_Records from a dataset_

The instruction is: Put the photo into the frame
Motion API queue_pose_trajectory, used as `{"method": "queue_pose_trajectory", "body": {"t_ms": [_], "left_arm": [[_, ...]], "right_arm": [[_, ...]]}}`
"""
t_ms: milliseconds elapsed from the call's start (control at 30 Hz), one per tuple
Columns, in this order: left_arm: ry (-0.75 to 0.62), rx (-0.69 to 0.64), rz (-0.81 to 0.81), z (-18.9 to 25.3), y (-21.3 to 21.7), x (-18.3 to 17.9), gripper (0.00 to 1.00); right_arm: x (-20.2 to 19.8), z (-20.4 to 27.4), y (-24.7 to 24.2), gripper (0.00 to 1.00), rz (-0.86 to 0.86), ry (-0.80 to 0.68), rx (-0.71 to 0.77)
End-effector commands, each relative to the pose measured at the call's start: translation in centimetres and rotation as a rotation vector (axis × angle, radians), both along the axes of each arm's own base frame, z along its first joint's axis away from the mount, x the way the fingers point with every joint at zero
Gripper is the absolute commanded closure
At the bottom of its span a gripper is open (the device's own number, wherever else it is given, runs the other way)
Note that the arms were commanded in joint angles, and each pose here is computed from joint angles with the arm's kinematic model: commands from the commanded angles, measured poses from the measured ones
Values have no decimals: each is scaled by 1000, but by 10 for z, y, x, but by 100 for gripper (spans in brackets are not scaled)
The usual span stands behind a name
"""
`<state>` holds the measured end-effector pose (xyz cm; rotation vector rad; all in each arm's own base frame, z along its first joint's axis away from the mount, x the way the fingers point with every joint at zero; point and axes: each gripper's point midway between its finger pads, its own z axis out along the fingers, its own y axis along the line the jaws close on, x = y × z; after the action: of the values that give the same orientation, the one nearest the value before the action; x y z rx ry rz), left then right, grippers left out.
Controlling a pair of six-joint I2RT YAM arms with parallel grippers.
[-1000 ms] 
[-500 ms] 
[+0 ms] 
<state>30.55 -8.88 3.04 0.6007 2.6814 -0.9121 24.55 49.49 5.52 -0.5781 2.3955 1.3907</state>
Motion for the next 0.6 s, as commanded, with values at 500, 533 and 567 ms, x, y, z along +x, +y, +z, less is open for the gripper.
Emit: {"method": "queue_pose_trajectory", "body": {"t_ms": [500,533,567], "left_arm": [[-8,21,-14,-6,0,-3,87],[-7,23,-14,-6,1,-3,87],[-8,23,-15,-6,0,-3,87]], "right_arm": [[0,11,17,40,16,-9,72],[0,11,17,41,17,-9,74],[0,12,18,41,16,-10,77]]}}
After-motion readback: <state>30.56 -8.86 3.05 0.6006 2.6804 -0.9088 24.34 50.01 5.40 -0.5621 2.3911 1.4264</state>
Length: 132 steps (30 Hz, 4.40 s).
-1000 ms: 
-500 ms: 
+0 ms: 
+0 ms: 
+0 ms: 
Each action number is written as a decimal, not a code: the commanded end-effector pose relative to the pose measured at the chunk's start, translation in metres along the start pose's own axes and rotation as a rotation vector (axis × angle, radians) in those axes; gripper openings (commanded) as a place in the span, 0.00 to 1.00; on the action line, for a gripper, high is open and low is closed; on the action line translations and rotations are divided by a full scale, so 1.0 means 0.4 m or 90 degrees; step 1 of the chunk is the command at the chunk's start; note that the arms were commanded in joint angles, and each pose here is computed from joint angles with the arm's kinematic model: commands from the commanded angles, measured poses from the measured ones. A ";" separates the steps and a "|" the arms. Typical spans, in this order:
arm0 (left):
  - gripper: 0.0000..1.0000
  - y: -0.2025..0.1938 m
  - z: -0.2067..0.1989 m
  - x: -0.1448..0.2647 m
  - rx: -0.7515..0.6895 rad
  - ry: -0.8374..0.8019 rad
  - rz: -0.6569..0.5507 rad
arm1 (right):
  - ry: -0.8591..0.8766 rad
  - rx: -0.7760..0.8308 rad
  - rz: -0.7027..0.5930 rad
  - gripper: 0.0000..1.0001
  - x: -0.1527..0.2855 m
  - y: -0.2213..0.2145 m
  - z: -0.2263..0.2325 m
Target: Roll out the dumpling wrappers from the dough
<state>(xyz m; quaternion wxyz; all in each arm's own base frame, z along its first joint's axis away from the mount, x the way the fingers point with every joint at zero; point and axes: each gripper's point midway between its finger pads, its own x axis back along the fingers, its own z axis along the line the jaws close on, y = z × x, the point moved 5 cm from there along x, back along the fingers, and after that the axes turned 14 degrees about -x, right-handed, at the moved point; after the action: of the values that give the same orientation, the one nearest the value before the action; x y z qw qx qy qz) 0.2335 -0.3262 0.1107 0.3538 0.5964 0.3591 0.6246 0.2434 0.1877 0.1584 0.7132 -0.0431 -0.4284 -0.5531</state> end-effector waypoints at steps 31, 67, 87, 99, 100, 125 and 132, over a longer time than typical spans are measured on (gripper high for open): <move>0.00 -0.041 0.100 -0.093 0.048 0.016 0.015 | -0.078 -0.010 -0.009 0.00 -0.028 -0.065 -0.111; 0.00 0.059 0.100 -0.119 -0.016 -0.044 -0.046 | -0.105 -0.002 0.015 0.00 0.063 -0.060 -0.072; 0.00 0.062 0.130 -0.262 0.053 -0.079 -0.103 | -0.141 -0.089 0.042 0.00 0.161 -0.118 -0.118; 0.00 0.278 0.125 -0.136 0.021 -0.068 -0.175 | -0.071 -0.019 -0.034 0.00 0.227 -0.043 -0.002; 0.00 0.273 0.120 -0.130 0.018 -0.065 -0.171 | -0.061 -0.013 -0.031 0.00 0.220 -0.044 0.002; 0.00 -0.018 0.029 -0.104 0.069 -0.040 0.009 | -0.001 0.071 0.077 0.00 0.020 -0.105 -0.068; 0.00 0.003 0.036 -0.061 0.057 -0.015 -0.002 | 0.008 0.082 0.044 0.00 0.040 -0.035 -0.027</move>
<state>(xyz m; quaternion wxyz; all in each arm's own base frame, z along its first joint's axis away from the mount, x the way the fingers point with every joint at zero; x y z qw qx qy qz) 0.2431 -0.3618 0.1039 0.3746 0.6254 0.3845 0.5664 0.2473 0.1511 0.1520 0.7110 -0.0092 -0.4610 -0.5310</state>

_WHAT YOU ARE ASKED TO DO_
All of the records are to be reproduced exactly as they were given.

_ANSWER SECTION_
The instruction is: Put the photo into the frame
Motion API queue_pose_trajectory, used as `{"method": "queue_pose_trajectory", "body": {"t_ms": [_], "left_arm": [[_, ...]], "right_arm": [[_, ...]]}}`
"""
t_ms: milliseconds elapsed from the call's start (control at 30 Hz), one per tuple
Columns, in this order: left_arm: ry (-0.75 to 0.62), rx (-0.69 to 0.64), rz (-0.81 to 0.81), z (-18.9 to 25.3), y (-21.3 to 21.7), x (-18.3 to 17.9), gripper (0.00 to 1.00); right_arm: x (-20.2 to 19.8), z (-20.4 to 27.4), y (-24.7 to 24.2), gripper (0.00 to 1.00), rz (-0.86 to 0.86), ry (-0.80 to 0.68), rx (-0.71 to 0.77)
End-effector commands, each relative to the pose measured at the call's start: translation in centimetres and rotation as a rotation vector (axis × angle, radians), both along the axes of each arm's own base frame, z along its first joint's axis away from the mount, x the way the fingers point with every joint at zero
Gripper is the absolute commanded closure
At the bottom of its span a gripper is open (the device's own number, wherever else it is given, runs the other way)
Note that the arms were commanded in joint angles, and each pose here is computed from joint angles with the arm's kinematic model: commands from the commanded angles, measured poses from the measured ones
Values have no decimals: each is scaled by 1000, but by 10 for z, y, x, but by 100 for gripper (spans in brackets are not scaled)
The usual span stands behind a name
"""
`<state>` holds the measured end-effector pose (xyz cm; rotation vector rad; all in each arm's own base frame, z along its first joint's axis away from the mount, x the way the fingers point with every joint at zero; point and axes: each gripper's point midway between its finger pads, its own z axis out along the fingers, its own y axis along the line the jaws close on, x = y × z; after the action: of the values that give the same orientation, the one nearest the value before the action; x y z rx ry rz), left then right, grippers left out.
Controlling a pair of six-joint I2RT YAM arms with parallel grippers.
[-1000 ms] 
[-500 ms] 
[+0 ms] 
<state>30.55 -8.88 3.04 0.6007 2.6814 -0.9121 24.55 49.49 5.52 -0.5781 2.3955 1.3907</state>
Motion for the next 0.6 s, as commanded, with values at 500, 533 and 567 ms, x, y, z along +x, +y, +z, less is open for the gripper.
Emit: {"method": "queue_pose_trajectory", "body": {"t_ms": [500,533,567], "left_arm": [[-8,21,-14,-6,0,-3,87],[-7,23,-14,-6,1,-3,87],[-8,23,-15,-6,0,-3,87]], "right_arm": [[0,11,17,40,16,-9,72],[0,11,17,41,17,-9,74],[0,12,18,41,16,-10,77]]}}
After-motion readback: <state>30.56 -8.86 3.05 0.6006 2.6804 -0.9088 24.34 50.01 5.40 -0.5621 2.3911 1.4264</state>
Length: 132 steps (30 Hz, 4.40 s).
-1000 ms: 
-500 ms: 
+0 ms: 
+0 ms: 
+0 ms: 
Each action number is written as a decimal, not a code: the commanded end-effector pose relative to the pose measured at the chunk's start, translation in metres along the start pose's own axes and rotation as a rotation vector (axis × angle, radians) in those axes; gripper openings (commanded) as a place in the span, 0.00 to 1.00; on the action line, for a gripper, high is open and low is closed; on the action line translations and rotations are divided by a full scale, so 1.0 means 0.4 m or 90 degrees; step 1 of the chunk is the command at the chunk's start; note that the arms were commanded in joint angles, and each pose here is computed from joint angles with the arm's kinematic model: commands from the commanded angles, measured poses from the measured ones. A ";" separates the steps and a "|" the arms. Typical spans, in this order:
arm0 (left):
  - gripper: 0.0000..1.0000
  - y: -0.2025..0.1938 m
  - z: -0.2067..0.1989 m
  - x: -0.1448..0.2647 m
  - rx: -0.7515..0.6895 rad
  - ry: -0.8374..0.8019 rad
  - rz: -0.6569..0.5507 rad
arm1 (right):
  - ry: -0.8591..0.8766 rad
  - rx: -0.7760..0.8308 rad
  - rz: -0.7027..0.5930 rad
  - gripper: 0.0000..1.0001
  - x: -0.1527..0.2855 m
  - y: -0.2213..0.2145 m
  - z: -0.2263..0.2325 m
Target: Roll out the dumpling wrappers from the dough
<state>(xyz m; quaternion wxyz; all in each arm's own base frame, z along its first joint's axis away from the mount, x the way the fingers point with every joint at zero; point and axes: each gripper's point midway between its finger pads, its own x axis back along the fingers, its own z axis along the line the jaws close on, y = z × x, the point moved 5 cm from there along x, back along the fingers, and after that the axes turned 14 degrees about -x, right-handed, at the moved point; after the action: of the values that give the same orientation, the one nearest the value before the action; x y z qw qx qy qz) 0.2335 -0.3262 0.1107 0.3538 0.5964 0.3591 0.6246 0.2434 0.1877 0.1584 0.7132 -0.0431 -0.4284 -0.5531</state> end-effector waypoints at steps 31, 67, 87, 99, 100, 125 and 132, over a longer time than typical spans are measured on (gripper high for open): <move>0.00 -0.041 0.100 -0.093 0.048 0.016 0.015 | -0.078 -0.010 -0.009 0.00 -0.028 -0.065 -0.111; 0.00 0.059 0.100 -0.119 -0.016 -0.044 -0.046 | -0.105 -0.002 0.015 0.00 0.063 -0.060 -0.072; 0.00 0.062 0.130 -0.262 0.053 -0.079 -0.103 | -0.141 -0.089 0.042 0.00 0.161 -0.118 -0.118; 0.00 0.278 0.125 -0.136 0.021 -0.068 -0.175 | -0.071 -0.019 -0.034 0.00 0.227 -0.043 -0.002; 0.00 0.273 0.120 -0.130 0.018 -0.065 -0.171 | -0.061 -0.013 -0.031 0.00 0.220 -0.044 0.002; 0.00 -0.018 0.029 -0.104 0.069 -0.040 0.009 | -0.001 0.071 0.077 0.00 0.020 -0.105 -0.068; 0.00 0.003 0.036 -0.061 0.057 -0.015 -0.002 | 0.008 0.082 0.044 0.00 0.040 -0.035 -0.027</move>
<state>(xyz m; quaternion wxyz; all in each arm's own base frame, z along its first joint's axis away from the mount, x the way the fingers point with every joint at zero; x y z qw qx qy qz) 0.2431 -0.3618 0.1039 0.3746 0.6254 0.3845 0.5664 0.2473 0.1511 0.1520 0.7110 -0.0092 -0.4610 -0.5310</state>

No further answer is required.